England will win the 2018 World Cup in Russia. Here’s why…

Literally nothing can stand in their way...


I know what you’re thinking: this lad’s spent too many nights sobbing alone in a bath with nothing but a few crates of Blue WKD and the Daily Mail comments section for company.

But you’re wrong. England are dead certs to lift the World Cup trophy in Russia in 2018.

There’s simply no doubt about it.

It’s as certain as Raheem Sterling shanking a cross into the shins of the first defender, no matter how far away said defender is. It’s as certain as Joe Hart being beaten by a mishit shot low to his left. It’s as certain as John Stones being dispossessed inside his own six-yard box after attempting to play his way out of trouble with a sequence of three Cruyff turns and an elastico.

It’s, well, certain.

And here’s why.

Find the latest World Cup qualifying odds over at PaddyPower.com

Brexit will allow the Three Lions to take back control

Now that England the UK has got what it wanted and is almost out of the EU, those petty bureaucrats in Brussels will no longer be able to hold back the English national team.

It’s no coincidence that since the UK was coerced into joining this unholy union, England have not won an international tournament.

This is unquestionably due to British footballers being forced to drink clean water, not being allowed to work more than 48 hours per week and the presence of Bulgarian trawlers fishing for cod off the coast of Norfolk.

How are Blighty’s brave boys supposed to succeed if they’re prevented from glugging down litres of shit-infested water in order to keep them going during their fifth straight 12-hour training session?

Most importantly, Gareth Southgate has been promised an additional £350m will be made available in order to help with booking keynote-speakers and producing motivational videos.

Gareth Southgate is a charismatic tactical mastermind

Watch out, Jose, there’s a new sheriff in town, and he’s simply scintillating.

The great man’s milestones as a manager include leading Middlesbrough to relegation in 2009 and inspiring England u21 to finish bottom of the group in the first round of the 2015 European Championship. It’s no wonder so many people believe he’s the right man to lead this talented crop of Ryan Bertrands to glory in Russia in 2018.

He’s also known for his bubbly, no-holds-barred character. One journalist is believed to have noted off the record that, ‘Gareth makes Grace Jones look like a Tunbridge Wells librarian’. James Milner is purported to have described him as ‘moderately intriguing’ after the two spent a wild afternoon discussing carpet-samples in the Milton Keynes B & Q.

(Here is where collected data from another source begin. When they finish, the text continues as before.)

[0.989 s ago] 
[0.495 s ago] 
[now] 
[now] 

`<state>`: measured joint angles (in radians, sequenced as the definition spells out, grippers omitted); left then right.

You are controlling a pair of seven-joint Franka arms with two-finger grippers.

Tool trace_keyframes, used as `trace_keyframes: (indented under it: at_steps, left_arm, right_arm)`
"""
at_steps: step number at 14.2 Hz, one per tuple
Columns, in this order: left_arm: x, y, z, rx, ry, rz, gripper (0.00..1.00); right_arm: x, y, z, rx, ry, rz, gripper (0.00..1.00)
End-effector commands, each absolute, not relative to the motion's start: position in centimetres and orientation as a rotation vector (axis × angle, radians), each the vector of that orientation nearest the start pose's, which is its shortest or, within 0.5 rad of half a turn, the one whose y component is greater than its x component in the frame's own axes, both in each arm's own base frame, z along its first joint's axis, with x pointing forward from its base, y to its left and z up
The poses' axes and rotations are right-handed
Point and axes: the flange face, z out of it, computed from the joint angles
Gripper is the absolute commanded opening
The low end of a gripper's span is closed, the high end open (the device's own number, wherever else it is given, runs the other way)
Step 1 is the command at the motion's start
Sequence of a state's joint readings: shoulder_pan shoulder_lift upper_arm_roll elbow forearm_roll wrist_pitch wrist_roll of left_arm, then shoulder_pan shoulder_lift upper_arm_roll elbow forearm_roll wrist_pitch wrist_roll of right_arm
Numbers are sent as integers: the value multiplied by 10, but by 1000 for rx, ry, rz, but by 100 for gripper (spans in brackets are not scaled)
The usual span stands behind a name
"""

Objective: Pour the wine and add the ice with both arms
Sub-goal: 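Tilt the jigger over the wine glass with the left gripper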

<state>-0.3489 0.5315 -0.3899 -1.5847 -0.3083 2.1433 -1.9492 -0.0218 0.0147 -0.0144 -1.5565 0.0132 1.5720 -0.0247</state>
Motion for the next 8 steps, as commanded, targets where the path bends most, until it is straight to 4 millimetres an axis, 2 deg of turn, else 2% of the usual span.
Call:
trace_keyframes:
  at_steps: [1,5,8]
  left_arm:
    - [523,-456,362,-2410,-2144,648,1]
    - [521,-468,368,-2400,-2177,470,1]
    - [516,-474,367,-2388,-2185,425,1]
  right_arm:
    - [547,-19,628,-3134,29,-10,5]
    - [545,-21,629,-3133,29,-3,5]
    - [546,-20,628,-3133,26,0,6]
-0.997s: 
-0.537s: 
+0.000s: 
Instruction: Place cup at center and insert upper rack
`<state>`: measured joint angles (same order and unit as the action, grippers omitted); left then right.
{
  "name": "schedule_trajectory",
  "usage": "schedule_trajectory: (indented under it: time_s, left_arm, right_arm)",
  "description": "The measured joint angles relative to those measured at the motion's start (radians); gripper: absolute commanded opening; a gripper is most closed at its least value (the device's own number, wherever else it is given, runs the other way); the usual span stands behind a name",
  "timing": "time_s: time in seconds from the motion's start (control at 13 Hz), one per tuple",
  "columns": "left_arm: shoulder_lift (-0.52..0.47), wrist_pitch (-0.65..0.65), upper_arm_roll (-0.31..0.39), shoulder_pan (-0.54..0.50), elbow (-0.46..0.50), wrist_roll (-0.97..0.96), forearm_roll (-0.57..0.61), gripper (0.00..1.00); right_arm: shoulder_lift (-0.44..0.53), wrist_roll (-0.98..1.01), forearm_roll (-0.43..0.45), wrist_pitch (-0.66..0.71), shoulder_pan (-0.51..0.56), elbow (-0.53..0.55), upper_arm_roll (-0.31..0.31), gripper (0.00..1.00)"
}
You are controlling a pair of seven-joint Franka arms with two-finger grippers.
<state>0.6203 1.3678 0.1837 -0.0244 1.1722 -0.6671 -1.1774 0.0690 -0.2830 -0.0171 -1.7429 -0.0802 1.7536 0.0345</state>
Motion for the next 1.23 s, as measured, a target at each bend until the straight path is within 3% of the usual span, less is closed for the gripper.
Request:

But don’t take our word for it. Witness for yourself:

They have the most reliable engine room since the Titanic

Some may point to the fact that Spain didn’t even bother to pick Juan Mata, Ander Herrera or Cesc Fabregas in their most recent squad. But the combination of 27-year-old Spurs reject Jake Livermore, Jordan ‘Kid Sideways’ Henderson and an out-of-position Dele Alli is where it’s at.

This tight-knit group played mighty Malta off the park last Friday, and it’s not unreasonable to suggest they could make up the 1-2-3 in this year’s Ballon d’Or voting.

By contrast, in France’s pathetic 0-0 stalemate with Luxembourg, they were forced to start with a triangle comprised of 2017 PFA Player of the Year N’golo Kante, the joint second-most expensive football of all-time, Paul Pogba, and 2016 European Championship Golden Boot Antoine Griezmann. #SAD.

Wayne Rooney has retired from international football

There were a few hairy moments recently when it looked as if Wazza might force his way back in, what with him actually managing to score a goal for the first time since the Cretaceous period.

Southgate even went so far as to attempt to call him into the squad for this round’s fixtures. Thankfully, Rooney did the right thing and stepped aside, tacitly acknowledging the fact he’s been absolutely atrocious for the past five or six years in an England shirt.

Fans across the land breathed a sigh of relief, glad that their team would be playing Harry Kane up top rather than a man who, these days, is about as dangerous in front of goal as a laundry basket.

They’re due one

By June 2018, it’ll be 52 years since England won, well, anything. The law of averages suggests it’s THEIR YEAR.

Winning tournaments has absolutely nothing to do with having the best players or the best coach. It’s all about gut feeling and a trust in fate, meaning that if Barry from Billericay REALLY believes it’s about time that football ‘came home’, so shall it be.

If everyone just gets behind the team, there’s no stopping them. All Alex Oxlade-Chamberlain and Phil Jones need in order to suddenly become top-class players is a bit of backing from the public. There’s literally nothing else holding them back.